▶ _Required action_
From the listing below, pull each line that includes "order".

▶ _Information_
^^^^
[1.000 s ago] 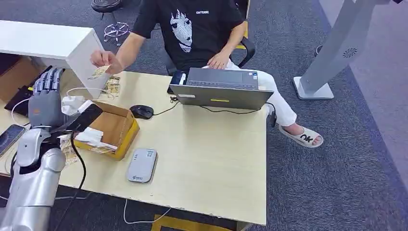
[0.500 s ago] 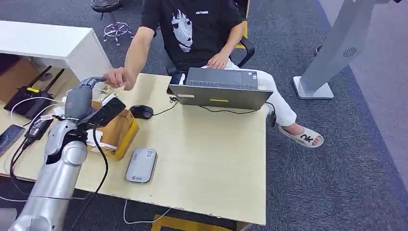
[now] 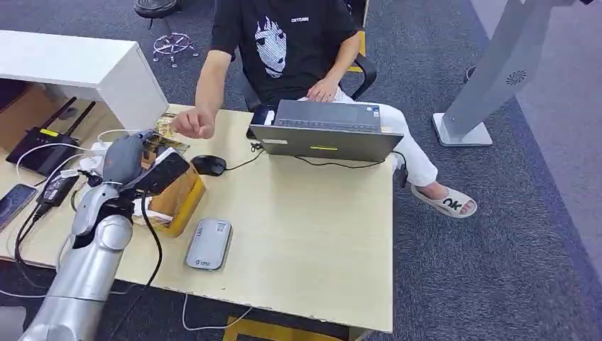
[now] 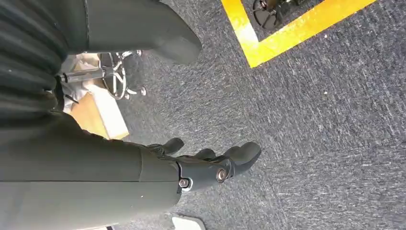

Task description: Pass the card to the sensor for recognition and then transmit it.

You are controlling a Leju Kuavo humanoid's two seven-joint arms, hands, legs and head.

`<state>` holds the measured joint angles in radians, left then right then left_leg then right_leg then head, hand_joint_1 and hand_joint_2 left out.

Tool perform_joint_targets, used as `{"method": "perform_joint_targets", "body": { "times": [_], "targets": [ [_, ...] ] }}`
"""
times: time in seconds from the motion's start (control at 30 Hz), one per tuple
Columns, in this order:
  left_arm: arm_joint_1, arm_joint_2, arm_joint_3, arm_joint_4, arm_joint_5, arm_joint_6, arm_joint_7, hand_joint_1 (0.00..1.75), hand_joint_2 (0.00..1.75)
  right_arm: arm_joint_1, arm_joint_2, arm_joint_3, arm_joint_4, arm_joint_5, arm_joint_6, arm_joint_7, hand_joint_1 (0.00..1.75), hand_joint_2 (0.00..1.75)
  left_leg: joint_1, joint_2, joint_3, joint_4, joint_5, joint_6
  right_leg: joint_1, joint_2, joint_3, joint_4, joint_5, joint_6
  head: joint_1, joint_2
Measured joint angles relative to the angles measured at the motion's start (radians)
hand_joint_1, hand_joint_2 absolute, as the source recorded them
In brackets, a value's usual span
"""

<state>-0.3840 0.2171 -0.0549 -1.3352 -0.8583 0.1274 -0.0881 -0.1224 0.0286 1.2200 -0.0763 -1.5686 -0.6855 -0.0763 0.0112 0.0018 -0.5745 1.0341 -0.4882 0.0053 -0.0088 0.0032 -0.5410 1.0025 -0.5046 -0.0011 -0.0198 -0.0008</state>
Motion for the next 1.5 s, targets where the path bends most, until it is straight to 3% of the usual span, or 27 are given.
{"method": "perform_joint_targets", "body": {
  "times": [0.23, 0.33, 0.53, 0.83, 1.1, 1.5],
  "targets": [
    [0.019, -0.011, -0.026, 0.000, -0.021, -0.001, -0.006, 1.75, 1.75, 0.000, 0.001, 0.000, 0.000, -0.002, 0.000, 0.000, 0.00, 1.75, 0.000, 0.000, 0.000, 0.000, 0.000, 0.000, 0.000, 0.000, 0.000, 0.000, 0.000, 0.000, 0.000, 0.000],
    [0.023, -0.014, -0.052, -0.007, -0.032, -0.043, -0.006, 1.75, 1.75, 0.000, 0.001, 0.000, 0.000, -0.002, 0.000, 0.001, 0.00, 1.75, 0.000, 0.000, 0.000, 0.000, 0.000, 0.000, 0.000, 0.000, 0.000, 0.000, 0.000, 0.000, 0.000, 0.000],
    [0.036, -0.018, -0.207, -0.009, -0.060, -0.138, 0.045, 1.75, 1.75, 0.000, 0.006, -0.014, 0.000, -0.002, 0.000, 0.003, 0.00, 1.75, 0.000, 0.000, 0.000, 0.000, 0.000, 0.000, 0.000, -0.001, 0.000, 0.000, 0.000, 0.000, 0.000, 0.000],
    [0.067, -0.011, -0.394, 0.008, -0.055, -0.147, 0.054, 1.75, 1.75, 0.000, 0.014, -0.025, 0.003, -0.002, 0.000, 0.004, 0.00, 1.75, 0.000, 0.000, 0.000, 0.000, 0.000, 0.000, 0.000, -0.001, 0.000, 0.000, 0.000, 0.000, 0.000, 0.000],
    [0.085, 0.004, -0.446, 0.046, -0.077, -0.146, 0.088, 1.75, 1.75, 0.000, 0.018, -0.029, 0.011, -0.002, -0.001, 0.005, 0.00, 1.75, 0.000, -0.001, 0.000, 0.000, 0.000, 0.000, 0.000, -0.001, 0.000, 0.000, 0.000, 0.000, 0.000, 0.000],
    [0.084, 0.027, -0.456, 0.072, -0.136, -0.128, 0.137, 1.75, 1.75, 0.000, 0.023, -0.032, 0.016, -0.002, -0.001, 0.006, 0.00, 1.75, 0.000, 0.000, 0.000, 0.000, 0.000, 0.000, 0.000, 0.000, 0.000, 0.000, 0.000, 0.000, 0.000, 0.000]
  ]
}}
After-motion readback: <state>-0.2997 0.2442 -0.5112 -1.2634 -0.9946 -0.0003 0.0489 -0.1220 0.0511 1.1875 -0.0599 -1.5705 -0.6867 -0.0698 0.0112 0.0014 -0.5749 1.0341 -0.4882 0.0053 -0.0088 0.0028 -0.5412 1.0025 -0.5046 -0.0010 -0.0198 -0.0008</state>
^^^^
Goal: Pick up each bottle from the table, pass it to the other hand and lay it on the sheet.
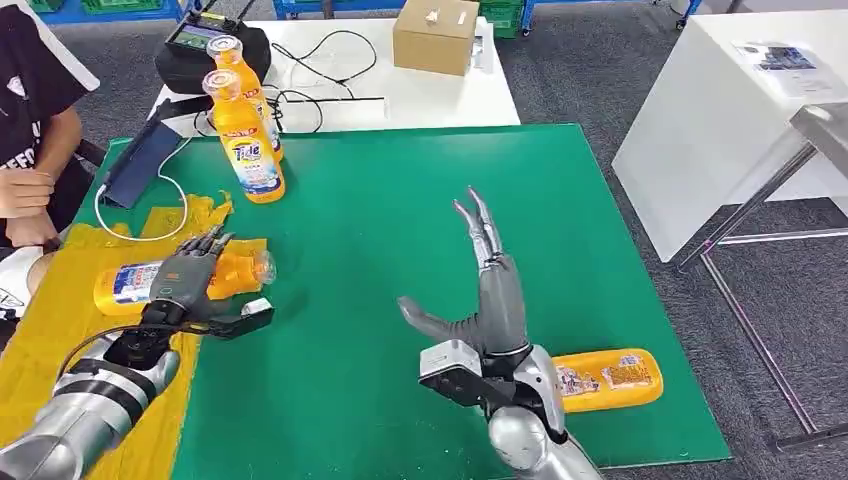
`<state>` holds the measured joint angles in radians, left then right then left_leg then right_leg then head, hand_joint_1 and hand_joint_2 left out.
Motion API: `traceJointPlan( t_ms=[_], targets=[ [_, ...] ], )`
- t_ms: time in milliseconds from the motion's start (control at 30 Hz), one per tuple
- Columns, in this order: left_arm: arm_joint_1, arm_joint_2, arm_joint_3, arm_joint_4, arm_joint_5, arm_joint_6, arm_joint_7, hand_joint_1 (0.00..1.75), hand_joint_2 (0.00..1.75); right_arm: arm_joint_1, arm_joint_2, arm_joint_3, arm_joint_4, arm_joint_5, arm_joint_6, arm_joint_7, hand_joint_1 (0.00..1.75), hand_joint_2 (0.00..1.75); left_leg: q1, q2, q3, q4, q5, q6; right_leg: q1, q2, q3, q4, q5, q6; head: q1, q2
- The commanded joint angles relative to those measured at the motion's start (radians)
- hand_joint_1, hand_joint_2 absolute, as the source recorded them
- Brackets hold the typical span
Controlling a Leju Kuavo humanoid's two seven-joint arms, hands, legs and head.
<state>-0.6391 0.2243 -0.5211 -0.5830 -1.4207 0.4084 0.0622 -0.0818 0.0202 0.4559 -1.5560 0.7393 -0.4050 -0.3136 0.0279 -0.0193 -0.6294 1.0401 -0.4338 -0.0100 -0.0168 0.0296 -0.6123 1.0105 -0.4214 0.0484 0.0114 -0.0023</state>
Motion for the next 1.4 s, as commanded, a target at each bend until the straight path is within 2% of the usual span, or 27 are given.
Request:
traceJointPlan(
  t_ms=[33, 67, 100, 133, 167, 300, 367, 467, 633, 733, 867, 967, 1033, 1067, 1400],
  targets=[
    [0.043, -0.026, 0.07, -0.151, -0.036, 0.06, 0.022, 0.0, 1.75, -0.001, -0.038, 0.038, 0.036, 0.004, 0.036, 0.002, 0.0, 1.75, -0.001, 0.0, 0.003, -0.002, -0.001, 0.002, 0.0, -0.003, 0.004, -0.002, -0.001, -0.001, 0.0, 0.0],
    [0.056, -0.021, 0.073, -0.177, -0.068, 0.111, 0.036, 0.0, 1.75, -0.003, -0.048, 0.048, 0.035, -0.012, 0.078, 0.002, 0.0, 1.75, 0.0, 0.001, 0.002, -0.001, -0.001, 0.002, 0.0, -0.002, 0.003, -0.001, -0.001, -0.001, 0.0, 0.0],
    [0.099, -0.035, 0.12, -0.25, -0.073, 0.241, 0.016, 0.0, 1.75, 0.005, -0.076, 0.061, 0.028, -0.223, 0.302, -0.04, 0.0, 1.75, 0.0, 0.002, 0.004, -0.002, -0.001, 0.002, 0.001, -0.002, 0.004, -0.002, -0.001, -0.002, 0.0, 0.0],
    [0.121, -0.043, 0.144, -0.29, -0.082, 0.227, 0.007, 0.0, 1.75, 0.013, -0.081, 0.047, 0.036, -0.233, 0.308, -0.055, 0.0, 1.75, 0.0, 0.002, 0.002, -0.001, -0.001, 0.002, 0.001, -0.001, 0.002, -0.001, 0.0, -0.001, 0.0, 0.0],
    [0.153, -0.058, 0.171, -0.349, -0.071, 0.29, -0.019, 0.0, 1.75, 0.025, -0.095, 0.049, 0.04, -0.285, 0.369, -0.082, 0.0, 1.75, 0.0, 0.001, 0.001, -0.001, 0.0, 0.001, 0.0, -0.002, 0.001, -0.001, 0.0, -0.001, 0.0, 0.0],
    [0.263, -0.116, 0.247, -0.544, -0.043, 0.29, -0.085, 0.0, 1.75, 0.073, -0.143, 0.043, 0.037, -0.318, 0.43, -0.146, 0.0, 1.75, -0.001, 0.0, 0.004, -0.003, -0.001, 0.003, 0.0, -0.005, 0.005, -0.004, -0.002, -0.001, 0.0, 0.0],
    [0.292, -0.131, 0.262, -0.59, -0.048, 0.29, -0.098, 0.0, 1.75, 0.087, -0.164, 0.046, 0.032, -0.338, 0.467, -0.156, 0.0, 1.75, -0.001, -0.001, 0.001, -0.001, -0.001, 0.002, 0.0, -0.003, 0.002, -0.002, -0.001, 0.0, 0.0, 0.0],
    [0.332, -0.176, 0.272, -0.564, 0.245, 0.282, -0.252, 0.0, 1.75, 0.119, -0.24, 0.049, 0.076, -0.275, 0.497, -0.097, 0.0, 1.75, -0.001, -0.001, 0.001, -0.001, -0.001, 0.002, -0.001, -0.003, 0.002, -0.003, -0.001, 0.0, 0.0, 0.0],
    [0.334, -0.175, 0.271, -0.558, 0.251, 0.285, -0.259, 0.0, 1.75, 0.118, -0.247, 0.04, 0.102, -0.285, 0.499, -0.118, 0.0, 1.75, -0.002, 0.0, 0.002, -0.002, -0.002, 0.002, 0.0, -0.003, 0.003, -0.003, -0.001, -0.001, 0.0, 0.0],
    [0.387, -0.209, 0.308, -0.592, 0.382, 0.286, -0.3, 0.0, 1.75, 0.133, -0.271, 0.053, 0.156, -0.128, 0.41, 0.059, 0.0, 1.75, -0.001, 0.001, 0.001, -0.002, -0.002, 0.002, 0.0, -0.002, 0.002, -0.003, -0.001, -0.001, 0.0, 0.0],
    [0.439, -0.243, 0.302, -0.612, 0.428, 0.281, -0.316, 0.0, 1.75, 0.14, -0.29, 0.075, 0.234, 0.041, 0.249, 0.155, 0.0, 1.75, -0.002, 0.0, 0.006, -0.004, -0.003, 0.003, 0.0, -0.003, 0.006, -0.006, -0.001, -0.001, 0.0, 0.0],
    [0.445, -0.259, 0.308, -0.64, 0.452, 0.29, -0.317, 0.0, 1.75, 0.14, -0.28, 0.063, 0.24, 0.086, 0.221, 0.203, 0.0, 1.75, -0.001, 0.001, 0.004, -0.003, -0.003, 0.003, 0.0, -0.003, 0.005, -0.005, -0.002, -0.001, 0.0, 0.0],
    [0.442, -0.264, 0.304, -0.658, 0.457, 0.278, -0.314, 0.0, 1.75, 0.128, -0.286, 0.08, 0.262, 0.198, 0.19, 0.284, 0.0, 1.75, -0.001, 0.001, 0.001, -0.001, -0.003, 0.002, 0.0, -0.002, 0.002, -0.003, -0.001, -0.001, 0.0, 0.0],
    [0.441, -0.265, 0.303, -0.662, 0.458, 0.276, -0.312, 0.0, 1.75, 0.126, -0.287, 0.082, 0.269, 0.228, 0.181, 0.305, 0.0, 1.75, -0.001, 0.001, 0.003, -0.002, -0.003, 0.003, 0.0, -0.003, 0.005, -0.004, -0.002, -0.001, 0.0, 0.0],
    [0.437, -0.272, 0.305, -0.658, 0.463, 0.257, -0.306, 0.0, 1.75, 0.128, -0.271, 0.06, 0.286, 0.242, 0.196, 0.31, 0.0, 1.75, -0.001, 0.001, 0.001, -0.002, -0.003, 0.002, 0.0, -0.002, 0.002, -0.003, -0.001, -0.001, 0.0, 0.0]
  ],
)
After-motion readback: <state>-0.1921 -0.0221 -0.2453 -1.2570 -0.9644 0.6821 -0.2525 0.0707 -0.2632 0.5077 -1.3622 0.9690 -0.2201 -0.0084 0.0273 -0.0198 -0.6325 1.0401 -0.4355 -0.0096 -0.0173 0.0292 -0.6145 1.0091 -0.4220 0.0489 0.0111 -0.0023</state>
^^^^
▶ _Exercise solution_
Columns, in this order:
- Columns, in this order: left_arm: arm_joint_1, arm_joint_2, arm_joint_3, arm_joint_4, arm_joint_5, arm_joint_6, arm_joint_7, hand_joint_1 (0.00..1.75), hand_joint_2 (0.00..1.75); right_arm: arm_joint_1, arm_joint_2, arm_joint_3, arm_joint_4, arm_joint_5, arm_joint_6, arm_joint_7, hand_joint_1 (0.00..1.75), hand_joint_2 (0.00..1.75); left_leg: q1, q2, q3, q4, q5, q6; right_leg: q1, q2, q3, q4, q5, q6; head: q1, q2

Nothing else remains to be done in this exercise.